Rokos Exec Doubts Fed Cuts in '24, Cites 4.1% CPI Challenge

Rokos Executive Doubts 2024 Fed Rate Cuts Amid Election, Inflation; Powell Advocates Cautious, Data-Dependent Approach

By Mackenzie Crow

5/16, 08:31 EDT
S&P 500
iShares 20+ Year Treasury Bond ETF
iShares 7-10 Year Treasury Bond ETF

Key Takeaway

  • Rokos Capital's Richard Tang sees Fed rate cuts in 2024 as unlikely, citing unpredictable inflation and the upcoming presidential election.
  • Market expectations of two rate cuts clash with Tang's view, amidst political and policy uncertainties affecting monetary forecasting.
  • Despite benign recent CPI data, six-month trailing CPI remains high at 4.1%, complicating the Fed's path to its 2% inflation target.
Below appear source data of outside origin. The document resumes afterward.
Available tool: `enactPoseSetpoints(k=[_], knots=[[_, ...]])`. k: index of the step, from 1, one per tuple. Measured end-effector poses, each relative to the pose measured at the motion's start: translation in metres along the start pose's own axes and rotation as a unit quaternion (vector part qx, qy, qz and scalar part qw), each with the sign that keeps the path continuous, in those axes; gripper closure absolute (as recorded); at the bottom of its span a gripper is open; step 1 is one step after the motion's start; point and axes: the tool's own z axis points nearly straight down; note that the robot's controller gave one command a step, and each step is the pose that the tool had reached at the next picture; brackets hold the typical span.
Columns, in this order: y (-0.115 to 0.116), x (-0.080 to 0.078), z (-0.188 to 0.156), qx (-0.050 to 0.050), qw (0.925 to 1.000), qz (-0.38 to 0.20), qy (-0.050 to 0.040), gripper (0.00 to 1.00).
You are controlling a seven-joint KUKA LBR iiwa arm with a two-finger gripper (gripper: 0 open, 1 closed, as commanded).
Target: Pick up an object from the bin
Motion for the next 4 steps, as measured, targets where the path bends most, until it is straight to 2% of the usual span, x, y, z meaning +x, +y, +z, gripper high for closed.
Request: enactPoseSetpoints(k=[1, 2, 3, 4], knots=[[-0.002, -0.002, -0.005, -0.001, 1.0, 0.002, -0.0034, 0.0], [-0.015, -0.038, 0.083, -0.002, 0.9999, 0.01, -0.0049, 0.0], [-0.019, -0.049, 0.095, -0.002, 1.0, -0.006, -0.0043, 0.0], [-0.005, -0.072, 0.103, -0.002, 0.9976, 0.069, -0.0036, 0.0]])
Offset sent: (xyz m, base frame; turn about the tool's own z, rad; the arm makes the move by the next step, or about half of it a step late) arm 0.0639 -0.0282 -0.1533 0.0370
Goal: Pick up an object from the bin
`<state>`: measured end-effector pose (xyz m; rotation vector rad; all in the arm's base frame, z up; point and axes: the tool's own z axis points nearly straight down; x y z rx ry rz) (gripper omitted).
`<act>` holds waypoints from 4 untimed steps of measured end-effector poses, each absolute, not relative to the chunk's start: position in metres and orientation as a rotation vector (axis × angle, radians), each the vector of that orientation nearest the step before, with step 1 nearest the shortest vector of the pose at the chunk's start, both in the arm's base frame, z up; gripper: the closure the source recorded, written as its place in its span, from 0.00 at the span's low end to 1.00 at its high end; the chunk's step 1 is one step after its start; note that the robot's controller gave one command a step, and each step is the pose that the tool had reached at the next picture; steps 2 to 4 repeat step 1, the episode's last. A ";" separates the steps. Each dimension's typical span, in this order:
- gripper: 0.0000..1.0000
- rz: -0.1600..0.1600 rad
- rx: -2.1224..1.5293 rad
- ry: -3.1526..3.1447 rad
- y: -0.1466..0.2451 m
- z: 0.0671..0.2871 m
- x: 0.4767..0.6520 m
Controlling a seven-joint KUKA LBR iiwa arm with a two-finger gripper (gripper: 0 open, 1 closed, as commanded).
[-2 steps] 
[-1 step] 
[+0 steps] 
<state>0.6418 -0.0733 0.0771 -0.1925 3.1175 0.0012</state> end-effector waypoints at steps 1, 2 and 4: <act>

Fed's Cautious Stance Amid Inflation Uncertainty

Richard Tang from Rokos Capital Management highlighted the challenges in forecasting inflation, especially with the upcoming presidential election influencing policy implications. Despite market expectations, Tang believes it's unlikely the Federal Reserve will cut rates this year, citing the election's impact and the current inflation rate, which remains above the Fed's target. This view is supported by Fed Chair Jerome Powell's recent comments, emphasizing a cautious approach to interest rate adjustments due to unexpectedly high inflation readings.

Inflation Dynamics and Policy Implications

The persistence of inflation, with the six-month trailing CPI still around 4.1%, complicates the Fed's policy path. Both Tang and Citadel founder Ken Griffin pointed out that regardless of the election outcome, federal spending is likely to remain high, posing challenges to reducing inflation. Powell's acknowledgment of the slow progress in controlling inflation underlines the Fed's predicament, with the central bank maintaining interest rates at a 23-year high to combat inflationary pressures.

Economic Models and Market Predictions

Tang criticized the reliance on conventional econometric models for predicting inflation, suggesting that the current economic regime has rendered these models less applicable. This sentiment is echoed by Powell's admission of the unpredictability of inflation's trajectory and the need for a patient, data-dependent approach. The Fed's strategy focuses on balancing demand growth with supply capabilities, aiming to cool the labor market and ease inflation without causing significant economic downturns.

Street Views

  • Richard Tang, Rokos Capital Management (Neutral on Federal Reserve policy):

    "It’s unlikely that the Fed will be able to cut this year... once we get through all of this, it’s pretty much a 50-50 bet whether it’s an ease or a hike at the next meeting." "Central banks have become addicted to giving forward guidance and forecasting has become treacherous for monetary policy decision makers." "While Wednesday’s US CPI data appeared more benign, six-month trailing CPI is still close to 4.1%, a way from the Fed's target of 2%."